Entre os vários argumentos que apóiam ou negam a teoria da camada germinativa, alguns embriologistas na década de 1890 começaram a redirecionar seus esforços para métodos que poderiam ajudá-los a entender melhor como os animais se desenvolvem e empregaram manipulações físicas de embriões em vez de embriologia puramente observacional ou descritiva. Em 1901, Charles Sedgwick Minot, professor da Harvard Medical School em Boston, Massachusetts, previu que o transplante de células de uma camada germinativa para outra resultou nessas células adotando o destino de seu novo ambiente.
Mais do que vinte anos depois, em 1924, Hilde Proescholdt Mangold e seu orientador de doutorado no Instituto Zoológico de Freiburg, Alemanha, Hans Spemann, encontraram evidências para a previsão de Minot e desmontaram a base da teoria da camada germinativa. Mangold colheu o ectoderma presuntivo da dorsal lábio, um tecido que organiza o estágio de gástrula, de uma salamandra embrionária e transplantado esse tecido para uma camada germinativa diferente da gástrula de uma segunda espécie de salamandra. O ectoderma transplantado respondeu ao ambiente local na salamandra hospedeira em desenvolvimento e induziu a formação de uma cabeça extra, estrutura do sistema nervoso ou corpo extra. Esse experimento demonstrou que o destino das células da camada germinativa não é inteiramente predeterminado no momento arte do desenvolvimento.
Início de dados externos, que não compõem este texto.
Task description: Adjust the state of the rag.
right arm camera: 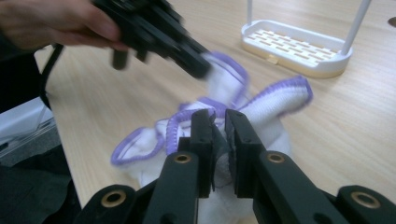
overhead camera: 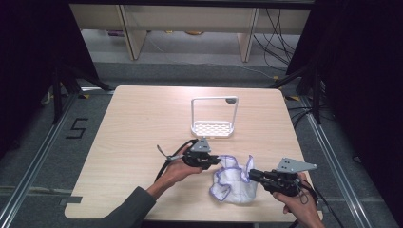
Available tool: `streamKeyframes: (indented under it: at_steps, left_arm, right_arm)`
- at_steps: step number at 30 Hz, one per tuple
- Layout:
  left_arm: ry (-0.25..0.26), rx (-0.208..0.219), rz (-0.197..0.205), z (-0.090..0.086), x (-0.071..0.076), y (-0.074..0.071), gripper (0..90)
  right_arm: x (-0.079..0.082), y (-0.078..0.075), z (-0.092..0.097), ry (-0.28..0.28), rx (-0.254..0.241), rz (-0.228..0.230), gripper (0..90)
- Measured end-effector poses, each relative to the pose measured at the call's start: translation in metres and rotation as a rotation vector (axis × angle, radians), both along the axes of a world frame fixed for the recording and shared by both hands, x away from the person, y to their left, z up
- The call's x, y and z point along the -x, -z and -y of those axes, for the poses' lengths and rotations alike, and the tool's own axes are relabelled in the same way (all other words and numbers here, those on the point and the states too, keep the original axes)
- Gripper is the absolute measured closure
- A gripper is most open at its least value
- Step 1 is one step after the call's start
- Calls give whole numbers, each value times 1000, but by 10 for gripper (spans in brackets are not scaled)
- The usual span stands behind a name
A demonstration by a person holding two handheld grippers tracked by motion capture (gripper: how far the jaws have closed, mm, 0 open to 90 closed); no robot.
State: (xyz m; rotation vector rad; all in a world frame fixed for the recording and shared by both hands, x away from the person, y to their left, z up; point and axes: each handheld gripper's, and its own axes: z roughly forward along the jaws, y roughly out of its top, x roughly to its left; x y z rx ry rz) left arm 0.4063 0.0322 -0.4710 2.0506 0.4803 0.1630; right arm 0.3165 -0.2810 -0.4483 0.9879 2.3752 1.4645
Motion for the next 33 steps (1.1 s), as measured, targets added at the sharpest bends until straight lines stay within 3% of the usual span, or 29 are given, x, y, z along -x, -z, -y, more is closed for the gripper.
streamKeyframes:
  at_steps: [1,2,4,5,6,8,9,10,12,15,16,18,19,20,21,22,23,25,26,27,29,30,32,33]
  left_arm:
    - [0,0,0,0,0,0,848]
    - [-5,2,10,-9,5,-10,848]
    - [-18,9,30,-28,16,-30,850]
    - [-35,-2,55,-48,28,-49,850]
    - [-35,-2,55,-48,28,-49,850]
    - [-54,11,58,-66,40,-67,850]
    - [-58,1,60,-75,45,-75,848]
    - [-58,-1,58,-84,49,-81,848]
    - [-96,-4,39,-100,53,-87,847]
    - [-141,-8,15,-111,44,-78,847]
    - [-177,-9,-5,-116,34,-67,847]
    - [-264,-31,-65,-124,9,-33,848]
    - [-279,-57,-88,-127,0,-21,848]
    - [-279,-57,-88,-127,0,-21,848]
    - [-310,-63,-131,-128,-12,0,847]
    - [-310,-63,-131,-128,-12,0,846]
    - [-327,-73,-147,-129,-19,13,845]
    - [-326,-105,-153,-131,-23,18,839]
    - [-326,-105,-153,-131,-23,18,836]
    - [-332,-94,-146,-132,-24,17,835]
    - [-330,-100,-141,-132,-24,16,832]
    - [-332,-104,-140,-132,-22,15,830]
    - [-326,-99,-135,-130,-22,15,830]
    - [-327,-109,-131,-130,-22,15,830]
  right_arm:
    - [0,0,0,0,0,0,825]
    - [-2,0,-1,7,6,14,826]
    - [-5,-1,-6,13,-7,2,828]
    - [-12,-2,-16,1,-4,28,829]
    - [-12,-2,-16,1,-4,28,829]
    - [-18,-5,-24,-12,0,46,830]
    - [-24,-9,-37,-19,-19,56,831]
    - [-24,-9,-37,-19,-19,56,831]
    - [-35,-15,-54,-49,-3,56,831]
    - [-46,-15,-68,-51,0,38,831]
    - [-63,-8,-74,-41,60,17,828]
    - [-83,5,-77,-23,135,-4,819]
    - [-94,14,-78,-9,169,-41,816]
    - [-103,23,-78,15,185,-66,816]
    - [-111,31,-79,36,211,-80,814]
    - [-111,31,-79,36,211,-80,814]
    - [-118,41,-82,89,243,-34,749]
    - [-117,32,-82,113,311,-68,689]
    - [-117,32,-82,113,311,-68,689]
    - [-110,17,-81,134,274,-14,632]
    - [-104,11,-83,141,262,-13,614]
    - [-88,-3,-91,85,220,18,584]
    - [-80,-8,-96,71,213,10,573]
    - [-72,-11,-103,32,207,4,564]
Nos quinze anos seguintes ao trabalho de Mangold, os embriologistas continuaram a explorar o potencial das três camadas germinativas de se diferenciarem ao longo de diferentes rotas e produziram evidências que enfraqueceram ainda mais a teoria da camada germinativa. Sven Hörstadius, professor da Universidade de Uppsala, em Uppsala, Suécia, usou equinodermos, como ouriços do mar, para estudar como as camadas germinativas se diferenciam. Ele empregou experimentos de transplante, recombinação e mapeamento do destino para investigar a capacidade das camadas germinativas de se transformarem em tecidos atípicos de diferenciação normal.
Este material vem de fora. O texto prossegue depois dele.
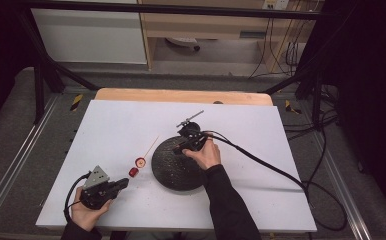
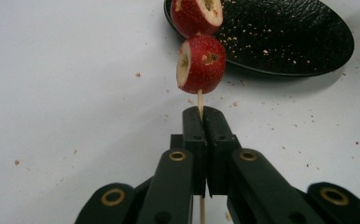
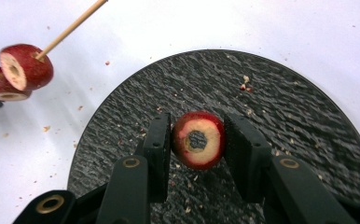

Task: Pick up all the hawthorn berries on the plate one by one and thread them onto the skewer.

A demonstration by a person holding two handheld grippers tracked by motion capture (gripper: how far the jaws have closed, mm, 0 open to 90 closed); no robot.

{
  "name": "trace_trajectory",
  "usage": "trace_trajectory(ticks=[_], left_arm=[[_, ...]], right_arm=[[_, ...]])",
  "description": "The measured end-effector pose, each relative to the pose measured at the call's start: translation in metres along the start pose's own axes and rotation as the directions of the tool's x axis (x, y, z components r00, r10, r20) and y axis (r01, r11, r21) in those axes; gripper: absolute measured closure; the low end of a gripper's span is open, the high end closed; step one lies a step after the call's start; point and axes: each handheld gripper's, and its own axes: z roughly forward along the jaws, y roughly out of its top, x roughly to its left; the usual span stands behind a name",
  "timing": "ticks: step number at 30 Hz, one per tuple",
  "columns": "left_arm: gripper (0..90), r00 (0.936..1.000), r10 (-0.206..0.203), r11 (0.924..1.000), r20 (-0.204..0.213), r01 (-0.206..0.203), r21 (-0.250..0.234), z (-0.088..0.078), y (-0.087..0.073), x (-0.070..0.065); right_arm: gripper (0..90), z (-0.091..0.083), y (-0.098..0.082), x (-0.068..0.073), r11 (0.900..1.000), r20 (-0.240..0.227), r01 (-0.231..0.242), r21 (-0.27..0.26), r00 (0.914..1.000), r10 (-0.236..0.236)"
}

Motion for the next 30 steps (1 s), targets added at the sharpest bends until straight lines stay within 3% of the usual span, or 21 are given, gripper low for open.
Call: trace_trajectory(ticks=[10, 12, 14, 16, 17, 18, 20, 21, 22, 23, 24, 25, 26, 30], left_arm=[[88.3, 1.0000, -0.003, 0.9999, 0.003, 0.003, -0.011, 0.002, 0.002, -0.004], [88.3, 1.0000, -0.005, 0.9999, 0.005, 0.005, -0.011, 0.002, 0.002, -0.005], [88.3, 0.9999, -0.008, 0.9999, 0.009, 0.008, -0.014, 0.002, 0.003, -0.006], [88.3, 0.9998, -0.014, 0.9998, 0.012, 0.014, -0.016, 0.003, 0.003, -0.007], [88.3, 0.9998, -0.016, 0.9997, 0.015, 0.016, -0.016, 0.004, 0.003, -0.007], [88.3, 0.9997, -0.017, 0.9997, 0.016, 0.017, -0.015, 0.005, 0.004, -0.008], [88.3, 0.9996, -0.018, 0.9997, 0.020, 0.018, -0.019, 0.006, 0.005, -0.010], [88.3, 0.9996, -0.019, 0.9996, 0.021, 0.020, -0.023, 0.006, 0.005, -0.011], [88.3, 0.9996, -0.020, 0.9994, 0.020, 0.020, -0.027, 0.006, 0.006, -0.012], [88.3, 0.9996, -0.019, 0.9994, 0.020, 0.020, -0.030, 0.006, 0.006, -0.013], [88.3, 0.9995, -0.024, 0.9992, 0.022, 0.024, -0.033, 0.006, 0.007, -0.015], [88.3, 0.9993, -0.029, 0.9989, 0.023, 0.030, -0.035, 0.006, 0.008, -0.015], [88.3, 0.9990, -0.034, 0.9988, 0.028, 0.035, -0.034, 0.007, 0.008, -0.016], [88.3, 0.9992, -0.029, 0.9989, 0.028, 0.030, -0.035, 0.009, 0.013, -0.020]], right_arm=[[63.4, -0.014, -0.029, -0.006, 0.990, -0.022, -0.067, -0.126, 0.9977, 0.064], [63.4, -0.017, -0.039, -0.007, 0.980, -0.044, -0.099, -0.174, 0.9947, 0.093], [63.4, -0.018, -0.042, -0.008, 0.976, -0.048, -0.103, -0.190, 0.9942, 0.096], [63.4, -0.020, -0.053, -0.010, 0.960, -0.071, -0.139, -0.243, 0.9896, 0.125], [63.4, -0.020, -0.053, -0.010, 0.960, -0.071, -0.139, -0.243, 0.9896, 0.125], [63.4, -0.022, -0.060, -0.011, 0.943, -0.091, -0.166, -0.290, 0.9852, 0.145], [63.4, -0.023, -0.066, -0.012, 0.928, -0.108, -0.187, -0.322, 0.9812, 0.160], [63.4, -0.023, -0.066, -0.012, 0.928, -0.108, -0.187, -0.322, 0.9812, 0.160], [63.4, -0.023, -0.070, -0.012, 0.920, -0.116, -0.198, -0.337, 0.9789, 0.168], [63.4, -0.024, -0.076, -0.013, 0.903, -0.134, -0.223, -0.366, 0.9734, 0.186], [63.4, -0.025, -0.080, -0.013, 0.893, -0.147, -0.240, -0.380, 0.9693, 0.197], [63.4, -0.025, -0.080, -0.013, 0.893, -0.147, -0.240, -0.380, 0.9693, 0.197], [63.4, -0.026, -0.086, -0.014, 0.873, -0.157, -0.261, -0.412, 0.9642, 0.214], [63.4, -0.028, -0.098, -0.015, 0.829, -0.192, -0.312, -0.463, 0.9489, 0.250]])
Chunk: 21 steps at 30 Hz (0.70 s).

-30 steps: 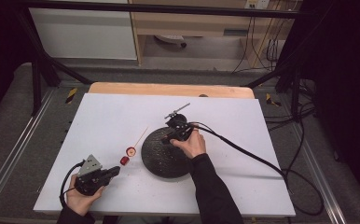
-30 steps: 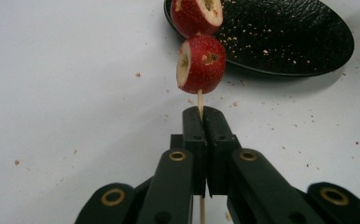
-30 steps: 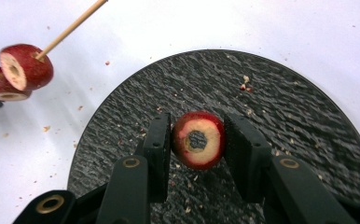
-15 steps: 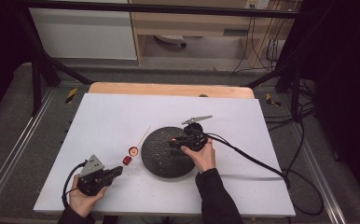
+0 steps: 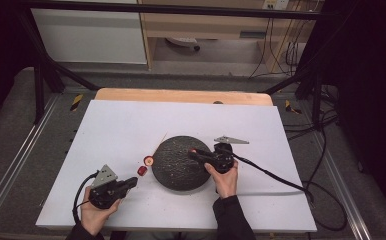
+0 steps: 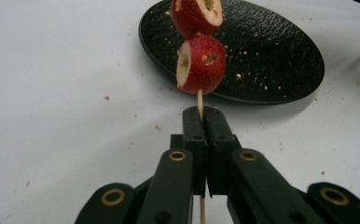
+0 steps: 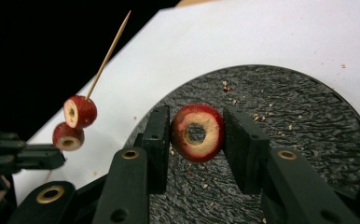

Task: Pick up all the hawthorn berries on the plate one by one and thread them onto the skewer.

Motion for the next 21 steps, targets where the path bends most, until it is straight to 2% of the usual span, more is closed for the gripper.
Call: trace_trajectory(ticks=[3, 4, 5, 8, 10, 14, 20, 21], left_arm=[[88.3, 1.0000, 0.002, 0.9999, 0.000, -0.002, -0.013, 0.002, 0.006, -0.004], [88.3, 1.0000, 0.002, 0.9998, 0.000, -0.002, -0.019, 0.003, 0.008, -0.005], [88.3, 0.9999, 0.013, 0.9997, 0.002, -0.013, -0.021, 0.006, 0.012, -0.009], [88.3, 0.9998, 0.021, 0.9994, 0.003, -0.021, -0.026, 0.009, 0.017, -0.014], [88.3, 0.9996, 0.029, 0.9992, 0.005, -0.029, -0.028, 0.012, 0.021, -0.018], [88.3, 0.9993, 0.038, 0.9988, 0.005, -0.038, -0.032, 0.017, 0.028, -0.024], [88.3, 0.9992, 0.040, 0.9985, -0.001, -0.040, -0.038, 0.022, 0.035, -0.032], [88.3, 0.9992, 0.039, 0.9984, -0.001, -0.039, -0.040, 0.023, 0.035, -0.033]], right_arm=[[63.5, -0.004, -0.004, -0.003, 0.999, -0.002, -0.028, -0.047, 0.9996, 0.028], [63.5, -0.004, -0.004, -0.003, 0.999, -0.002, -0.028, -0.047, 0.9996, 0.028], [63.4, -0.006, -0.005, -0.004, 0.995, -0.011, -0.054, -0.081, 0.9985, 0.053], [63.4, -0.009, -0.005, -0.003, 0.989, -0.017, -0.070, -0.130, 0.9975, 0.068], [63.4, -0.010, -0.003, -0.002, 0.983, -0.026, -0.083, -0.161, 0.9965, 0.080], [63.4, -0.013, 0.001, 0.000, 0.966, -0.043, -0.105, -0.236, 0.9943, 0.098], [63.4, -0.015, 0.005, 0.000, 0.945, -0.060, -0.129, -0.300, 0.9915, 0.116], [63.4, -0.015, 0.005, 0.000, 0.945, -0.060, -0.129, -0.300, 0.9915, 0.116]])
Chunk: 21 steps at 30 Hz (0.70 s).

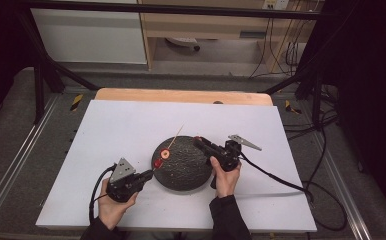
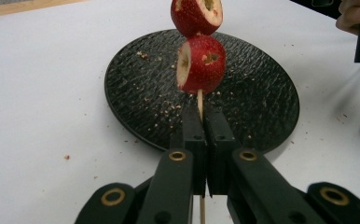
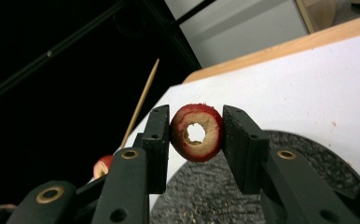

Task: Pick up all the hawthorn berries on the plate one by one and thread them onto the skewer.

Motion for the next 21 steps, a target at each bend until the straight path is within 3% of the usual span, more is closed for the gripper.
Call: trace_trajectory(ticks=[12, 21], left_arm=[[88.3, 0.9989, -0.046, 0.9982, 0.012, 0.047, -0.038, 0.010, 0.002, -0.011], [88.3, 0.9982, -0.050, 0.9980, 0.033, 0.051, -0.037, 0.015, -0.004, -0.018]], right_arm=[[63.5, 0.001, 0.010, 0.000, 0.990, -0.026, -0.067, -0.123, 0.9976, 0.065], [63.5, 0.004, 0.015, -0.002, 0.977, -0.023, -0.070, -0.200, 0.9975, 0.067]])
Ao longo do restante do século XX, os pesquisadores continuaram a acumular evidências que invalidaram a teoria de que as camadas germinativas são tecidos predefinidos ou altamente predestinados. Seguindo os trabalhos de Spemann, Mangold e Hörstadius, os cientistas exploraram ainda mais o potencial da camada germinativa para desenvolvimento variado. No início dos anos 1950, Robert Briggs, da Indiana University em Bloomington, Indiana, e Thomas King, do Institute for Cancer Research na Filadélfia, Pensilvânia, transplantaram núcleos da suposta endoderme da rã leopardo do norte, Rana pipiens, em ovos dos quais eles havia removido os núcleos. Briggs e King acompanharam o desenvolvimento desses núcleos transplantados para explorar o momento da diferenciação celular e, com esses experimentos, estabeleceram as bases para pesquisas futuras em clonagem. No final dos anos 1960, Pieter D. Nieuwkoop, do Laboratório Hubrecht da Academia Real Holandesa de Artes e Ciências, em Utrecht, Holanda, descobriu que a endoderme induz a ectoderme adjacente a formar mesoderme. Na década de 1980, os cientistas mudaram seu foco para identificar os genes que induzem a diferenciação estrutural das camadas germinativas. Pesquisadores no início do século XXI investigaram as redes regulatórias por meio das quais genes individuais interagem para causar a diferenciação da camada germinativa.